▶ _Information provided_
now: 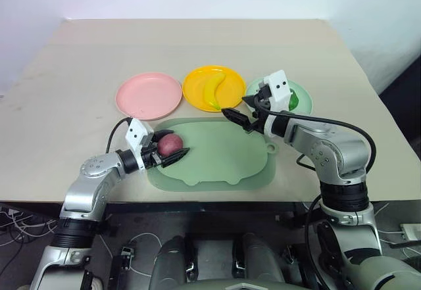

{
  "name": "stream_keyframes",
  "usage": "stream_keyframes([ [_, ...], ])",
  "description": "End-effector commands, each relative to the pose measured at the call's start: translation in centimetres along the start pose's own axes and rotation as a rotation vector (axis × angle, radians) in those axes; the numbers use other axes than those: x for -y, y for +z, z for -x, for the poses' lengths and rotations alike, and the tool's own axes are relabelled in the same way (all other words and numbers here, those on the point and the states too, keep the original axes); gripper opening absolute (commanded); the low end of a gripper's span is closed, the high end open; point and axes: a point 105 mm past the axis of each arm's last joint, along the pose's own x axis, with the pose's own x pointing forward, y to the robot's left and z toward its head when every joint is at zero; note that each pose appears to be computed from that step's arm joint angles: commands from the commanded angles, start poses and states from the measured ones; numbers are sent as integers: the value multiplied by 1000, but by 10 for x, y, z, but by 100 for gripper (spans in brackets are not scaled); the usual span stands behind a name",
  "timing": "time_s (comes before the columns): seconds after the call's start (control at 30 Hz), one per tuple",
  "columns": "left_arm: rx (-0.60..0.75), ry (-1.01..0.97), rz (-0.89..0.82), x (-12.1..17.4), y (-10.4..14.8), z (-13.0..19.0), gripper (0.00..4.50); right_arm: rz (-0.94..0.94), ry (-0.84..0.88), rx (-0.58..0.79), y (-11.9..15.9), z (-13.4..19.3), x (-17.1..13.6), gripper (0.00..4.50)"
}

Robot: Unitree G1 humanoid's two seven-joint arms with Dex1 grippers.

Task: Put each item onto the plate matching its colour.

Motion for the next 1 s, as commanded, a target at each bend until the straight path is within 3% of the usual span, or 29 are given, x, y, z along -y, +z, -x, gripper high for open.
stream_keyframes([
  [0.03,47,12,-14,-7,13,1,299,19,-27,72,23,8,5,427],
  [0.23,22,24,-44,-10,11,5,292,23,-39,72,24,9,9,427],
  [0.53,266,110,-16,-22,63,22,292,12,-33,80,22,10,6,427],
  [0.77,325,441,1,-82,86,22,292,15,-28,72,20,5,6,427],
  [1.0,195,665,-7,-123,77,9,292,23,-20,66,17,2,5,427],
])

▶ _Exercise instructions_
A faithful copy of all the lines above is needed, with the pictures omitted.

▶ _Output below_
now: 

{
  "name": "stream_keyframes",
  "usage": "stream_keyframes([ [_, ...], ])",
  "description": "End-effector commands, each relative to the pose measured at the call's start: translation in centimetres along the start pose's own axes and rotation as a rotation vector (axis × angle, radians) in those axes; the numbers use other axes than those: x for -y, y for +z, z for -x, for the poses' lengths and rotations alike, and the tool's own axes are relabelled in the same way (all other words and numbers here, those on the point and the states too, keep the original axes); gripper opening absolute (commanded); the low end of a gripper's span is closed, the high end open; point and axes: a point 105 mm past the axis of each arm's last joint, along the pose's own x axis, with the pose's own x pointing forward, y to the robot's left and z toward its head when every joint is at zero; note that each pose appears to be computed from that step's arm joint angles: commands from the commanded angles, start poses and states from the measured ones; numbers are sent as integers: the value multiplied by 1000, but by 10 for x, y, z, but by 100 for gripper (spans in brackets are not scaled); the usual span stands behind a name",
  "timing": "time_s (comes before the columns): seconds after the call's start (control at 30 Hz), one per tuple",
  "columns": "left_arm: rx (-0.60..0.75), ry (-1.01..0.97), rz (-0.89..0.82), x (-12.1..17.4), y (-10.4..14.8), z (-13.0..19.0), gripper (0.00..4.50); right_arm: rz (-0.94..0.94), ry (-0.84..0.88), rx (-0.58..0.79), y (-11.9..15.9), z (-13.4..19.3), x (-17.1..13.6), gripper (0.00..4.50)"
}

Robot: Unitree G1 humanoid's two seven-joint arms with Dex1 grippers.

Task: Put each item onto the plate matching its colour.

Motion for the next 1 s, as commanded, a target at each bend until the straight path is within 3% of the usual span, or 29 are given, x, y, z along -y, +z, -x, gripper high for open.
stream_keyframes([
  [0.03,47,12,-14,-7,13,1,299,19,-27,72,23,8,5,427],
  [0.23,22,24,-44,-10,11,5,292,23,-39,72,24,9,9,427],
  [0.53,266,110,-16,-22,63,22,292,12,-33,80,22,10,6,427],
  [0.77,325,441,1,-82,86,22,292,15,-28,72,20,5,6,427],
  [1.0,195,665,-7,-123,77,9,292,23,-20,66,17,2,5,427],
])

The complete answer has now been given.